▶ _What the task asks_:
Repeat all the data that appears below, keeping it exact.

Available data START

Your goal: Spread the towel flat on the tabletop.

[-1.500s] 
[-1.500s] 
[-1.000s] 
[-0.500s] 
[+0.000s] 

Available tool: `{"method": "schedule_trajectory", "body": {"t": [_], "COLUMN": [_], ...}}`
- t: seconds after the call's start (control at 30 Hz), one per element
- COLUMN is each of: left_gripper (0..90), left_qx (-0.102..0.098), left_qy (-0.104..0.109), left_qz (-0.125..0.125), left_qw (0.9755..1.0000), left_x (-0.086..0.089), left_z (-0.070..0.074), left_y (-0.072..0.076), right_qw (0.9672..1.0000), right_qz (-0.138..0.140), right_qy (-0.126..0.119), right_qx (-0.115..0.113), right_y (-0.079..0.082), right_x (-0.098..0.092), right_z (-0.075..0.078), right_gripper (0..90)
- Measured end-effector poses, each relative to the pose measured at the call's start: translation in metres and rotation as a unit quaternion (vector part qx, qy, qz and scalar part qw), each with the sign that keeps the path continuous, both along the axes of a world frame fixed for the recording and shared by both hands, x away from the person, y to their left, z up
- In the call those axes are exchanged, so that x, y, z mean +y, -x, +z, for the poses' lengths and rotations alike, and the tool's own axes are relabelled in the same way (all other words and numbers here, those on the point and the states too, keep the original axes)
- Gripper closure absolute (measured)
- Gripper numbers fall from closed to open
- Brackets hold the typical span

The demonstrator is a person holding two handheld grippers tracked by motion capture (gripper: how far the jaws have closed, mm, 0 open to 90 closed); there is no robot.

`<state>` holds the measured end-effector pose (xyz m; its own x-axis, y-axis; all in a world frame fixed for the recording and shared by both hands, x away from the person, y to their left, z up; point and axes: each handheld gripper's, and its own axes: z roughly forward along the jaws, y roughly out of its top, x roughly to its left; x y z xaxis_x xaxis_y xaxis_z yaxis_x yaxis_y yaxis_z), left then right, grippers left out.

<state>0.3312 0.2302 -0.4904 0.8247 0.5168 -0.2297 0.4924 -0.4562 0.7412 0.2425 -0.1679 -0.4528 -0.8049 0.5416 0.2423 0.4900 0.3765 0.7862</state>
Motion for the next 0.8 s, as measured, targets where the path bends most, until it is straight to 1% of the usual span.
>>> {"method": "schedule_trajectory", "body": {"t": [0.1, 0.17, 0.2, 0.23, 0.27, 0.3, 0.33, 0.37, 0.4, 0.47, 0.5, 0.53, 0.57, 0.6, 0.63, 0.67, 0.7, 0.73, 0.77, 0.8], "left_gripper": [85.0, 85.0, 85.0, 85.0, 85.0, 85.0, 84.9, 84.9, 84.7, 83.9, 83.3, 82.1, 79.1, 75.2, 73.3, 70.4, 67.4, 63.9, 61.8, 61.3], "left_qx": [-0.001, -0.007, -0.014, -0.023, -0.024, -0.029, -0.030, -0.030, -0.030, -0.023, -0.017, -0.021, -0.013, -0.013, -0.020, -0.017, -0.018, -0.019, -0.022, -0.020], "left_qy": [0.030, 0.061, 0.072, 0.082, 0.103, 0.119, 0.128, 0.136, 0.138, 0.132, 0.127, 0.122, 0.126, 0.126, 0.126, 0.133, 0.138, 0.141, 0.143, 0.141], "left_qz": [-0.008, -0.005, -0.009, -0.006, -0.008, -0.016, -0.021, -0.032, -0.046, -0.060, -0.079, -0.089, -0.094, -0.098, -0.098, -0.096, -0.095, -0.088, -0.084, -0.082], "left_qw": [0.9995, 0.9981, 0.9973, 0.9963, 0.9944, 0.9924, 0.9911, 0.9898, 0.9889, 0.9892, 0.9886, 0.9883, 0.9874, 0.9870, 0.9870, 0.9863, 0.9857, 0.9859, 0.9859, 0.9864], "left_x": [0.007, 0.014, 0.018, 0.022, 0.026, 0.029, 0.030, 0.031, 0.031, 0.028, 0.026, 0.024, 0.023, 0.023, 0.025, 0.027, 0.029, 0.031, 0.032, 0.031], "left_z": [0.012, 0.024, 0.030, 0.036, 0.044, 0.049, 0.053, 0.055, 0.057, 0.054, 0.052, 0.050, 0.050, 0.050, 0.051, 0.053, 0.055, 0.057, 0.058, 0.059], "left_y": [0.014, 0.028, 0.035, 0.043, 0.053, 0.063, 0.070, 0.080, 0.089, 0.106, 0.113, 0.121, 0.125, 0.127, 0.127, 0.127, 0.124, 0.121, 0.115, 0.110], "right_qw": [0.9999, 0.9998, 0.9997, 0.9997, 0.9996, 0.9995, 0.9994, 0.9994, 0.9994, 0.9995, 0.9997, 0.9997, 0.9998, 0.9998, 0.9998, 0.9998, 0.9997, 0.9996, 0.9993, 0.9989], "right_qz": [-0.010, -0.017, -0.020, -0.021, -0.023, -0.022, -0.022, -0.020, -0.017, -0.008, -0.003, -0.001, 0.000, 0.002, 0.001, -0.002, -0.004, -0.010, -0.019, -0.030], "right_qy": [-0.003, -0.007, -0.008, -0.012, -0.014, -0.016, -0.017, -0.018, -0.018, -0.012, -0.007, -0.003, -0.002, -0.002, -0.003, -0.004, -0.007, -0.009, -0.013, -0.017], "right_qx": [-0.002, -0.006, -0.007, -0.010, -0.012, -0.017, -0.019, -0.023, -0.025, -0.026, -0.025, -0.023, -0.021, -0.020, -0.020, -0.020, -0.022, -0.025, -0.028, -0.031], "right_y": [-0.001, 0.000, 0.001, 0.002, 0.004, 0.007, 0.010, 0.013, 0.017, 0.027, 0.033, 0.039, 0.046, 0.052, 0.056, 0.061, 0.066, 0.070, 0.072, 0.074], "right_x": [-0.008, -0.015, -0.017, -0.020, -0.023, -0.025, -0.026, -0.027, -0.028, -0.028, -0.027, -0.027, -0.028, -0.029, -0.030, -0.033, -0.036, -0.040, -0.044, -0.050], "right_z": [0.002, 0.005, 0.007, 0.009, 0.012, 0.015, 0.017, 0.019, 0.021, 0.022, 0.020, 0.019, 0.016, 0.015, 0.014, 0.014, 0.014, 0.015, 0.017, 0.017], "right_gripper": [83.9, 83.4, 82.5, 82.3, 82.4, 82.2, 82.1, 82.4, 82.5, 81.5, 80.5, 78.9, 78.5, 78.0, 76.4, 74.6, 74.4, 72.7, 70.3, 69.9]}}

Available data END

▶ _Solved exercise_:
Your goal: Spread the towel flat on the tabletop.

[-1.500s] 
[-1.500s] 
[-1.000s] 
[-0.500s] 
[+0.000s] 

Available tool: `{"method": "schedule_trajectory", "body": {"t": [_], "COLUMN": [_], ...}}`
- t: seconds after the call's start (control at 30 Hz), one per element
- COLUMN is each of: left_gripper (0..90), left_qx (-0.102..0.098), left_qy (-0.104..0.109), left_qz (-0.125..0.125), left_qw (0.9755..1.0000), left_x (-0.086..0.089), left_z (-0.070..0.074), left_y (-0.072..0.076), right_qw (0.9672..1.0000), right_qz (-0.138..0.140), right_qy (-0.126..0.119), right_qx (-0.115..0.113), right_y (-0.079..0.082), right_x (-0.098..0.092), right_z (-0.075..0.078), right_gripper (0..90)
- Measured end-effector poses, each relative to the pose measured at the call's start: translation in metres and rotation as a unit quaternion (vector part qx, qy, qz and scalar part qw), each with the sign that keeps the path continuous, both along the axes of a world frame fixed for the recording and shared by both hands, x away from the person, y to their left, z up
- In the call those axes are exchanged, so that x, y, z mean +y, -x, +z, for the poses' lengths and rotations alike, and the tool's own axes are relabelled in the same way (all other words and numbers here, those on the point and the states too, keep the original axes)
- Gripper closure absolute (measured)
- Gripper numbers fall from closed to open
- Brackets hold the typical span

The demonstrator is a person holding two handheld grippers tracked by motion capture (gripper: how far the jaws have closed, mm, 0 open to 90 closed); there is no robot.

`<state>` holds the measured end-effector pose (xyz m; its own x-axis, y-axis; all in a world frame fixed for the recording and shared by both hands, x away from the person, y to their left, z up; point and axes: each handheld gripper's, and its own axes: z roughly forward along the jaws, y roughly out of its top, x roughly to its left; x y z xaxis_x xaxis_y xaxis_z yaxis_x yaxis_y yaxis_z), left then right, grippers left out.

<state>0.3312 0.2302 -0.4904 0.8247 0.5168 -0.2297 0.4924 -0.4562 0.7412 0.2425 -0.1679 -0.4528 -0.8049 0.5416 0.2423 0.4900 0.3765 0.7862</state>
Motion for the next 0.8 s, as measured, targets where the path bends most, until it is straight to 1% of the usual span.
>>> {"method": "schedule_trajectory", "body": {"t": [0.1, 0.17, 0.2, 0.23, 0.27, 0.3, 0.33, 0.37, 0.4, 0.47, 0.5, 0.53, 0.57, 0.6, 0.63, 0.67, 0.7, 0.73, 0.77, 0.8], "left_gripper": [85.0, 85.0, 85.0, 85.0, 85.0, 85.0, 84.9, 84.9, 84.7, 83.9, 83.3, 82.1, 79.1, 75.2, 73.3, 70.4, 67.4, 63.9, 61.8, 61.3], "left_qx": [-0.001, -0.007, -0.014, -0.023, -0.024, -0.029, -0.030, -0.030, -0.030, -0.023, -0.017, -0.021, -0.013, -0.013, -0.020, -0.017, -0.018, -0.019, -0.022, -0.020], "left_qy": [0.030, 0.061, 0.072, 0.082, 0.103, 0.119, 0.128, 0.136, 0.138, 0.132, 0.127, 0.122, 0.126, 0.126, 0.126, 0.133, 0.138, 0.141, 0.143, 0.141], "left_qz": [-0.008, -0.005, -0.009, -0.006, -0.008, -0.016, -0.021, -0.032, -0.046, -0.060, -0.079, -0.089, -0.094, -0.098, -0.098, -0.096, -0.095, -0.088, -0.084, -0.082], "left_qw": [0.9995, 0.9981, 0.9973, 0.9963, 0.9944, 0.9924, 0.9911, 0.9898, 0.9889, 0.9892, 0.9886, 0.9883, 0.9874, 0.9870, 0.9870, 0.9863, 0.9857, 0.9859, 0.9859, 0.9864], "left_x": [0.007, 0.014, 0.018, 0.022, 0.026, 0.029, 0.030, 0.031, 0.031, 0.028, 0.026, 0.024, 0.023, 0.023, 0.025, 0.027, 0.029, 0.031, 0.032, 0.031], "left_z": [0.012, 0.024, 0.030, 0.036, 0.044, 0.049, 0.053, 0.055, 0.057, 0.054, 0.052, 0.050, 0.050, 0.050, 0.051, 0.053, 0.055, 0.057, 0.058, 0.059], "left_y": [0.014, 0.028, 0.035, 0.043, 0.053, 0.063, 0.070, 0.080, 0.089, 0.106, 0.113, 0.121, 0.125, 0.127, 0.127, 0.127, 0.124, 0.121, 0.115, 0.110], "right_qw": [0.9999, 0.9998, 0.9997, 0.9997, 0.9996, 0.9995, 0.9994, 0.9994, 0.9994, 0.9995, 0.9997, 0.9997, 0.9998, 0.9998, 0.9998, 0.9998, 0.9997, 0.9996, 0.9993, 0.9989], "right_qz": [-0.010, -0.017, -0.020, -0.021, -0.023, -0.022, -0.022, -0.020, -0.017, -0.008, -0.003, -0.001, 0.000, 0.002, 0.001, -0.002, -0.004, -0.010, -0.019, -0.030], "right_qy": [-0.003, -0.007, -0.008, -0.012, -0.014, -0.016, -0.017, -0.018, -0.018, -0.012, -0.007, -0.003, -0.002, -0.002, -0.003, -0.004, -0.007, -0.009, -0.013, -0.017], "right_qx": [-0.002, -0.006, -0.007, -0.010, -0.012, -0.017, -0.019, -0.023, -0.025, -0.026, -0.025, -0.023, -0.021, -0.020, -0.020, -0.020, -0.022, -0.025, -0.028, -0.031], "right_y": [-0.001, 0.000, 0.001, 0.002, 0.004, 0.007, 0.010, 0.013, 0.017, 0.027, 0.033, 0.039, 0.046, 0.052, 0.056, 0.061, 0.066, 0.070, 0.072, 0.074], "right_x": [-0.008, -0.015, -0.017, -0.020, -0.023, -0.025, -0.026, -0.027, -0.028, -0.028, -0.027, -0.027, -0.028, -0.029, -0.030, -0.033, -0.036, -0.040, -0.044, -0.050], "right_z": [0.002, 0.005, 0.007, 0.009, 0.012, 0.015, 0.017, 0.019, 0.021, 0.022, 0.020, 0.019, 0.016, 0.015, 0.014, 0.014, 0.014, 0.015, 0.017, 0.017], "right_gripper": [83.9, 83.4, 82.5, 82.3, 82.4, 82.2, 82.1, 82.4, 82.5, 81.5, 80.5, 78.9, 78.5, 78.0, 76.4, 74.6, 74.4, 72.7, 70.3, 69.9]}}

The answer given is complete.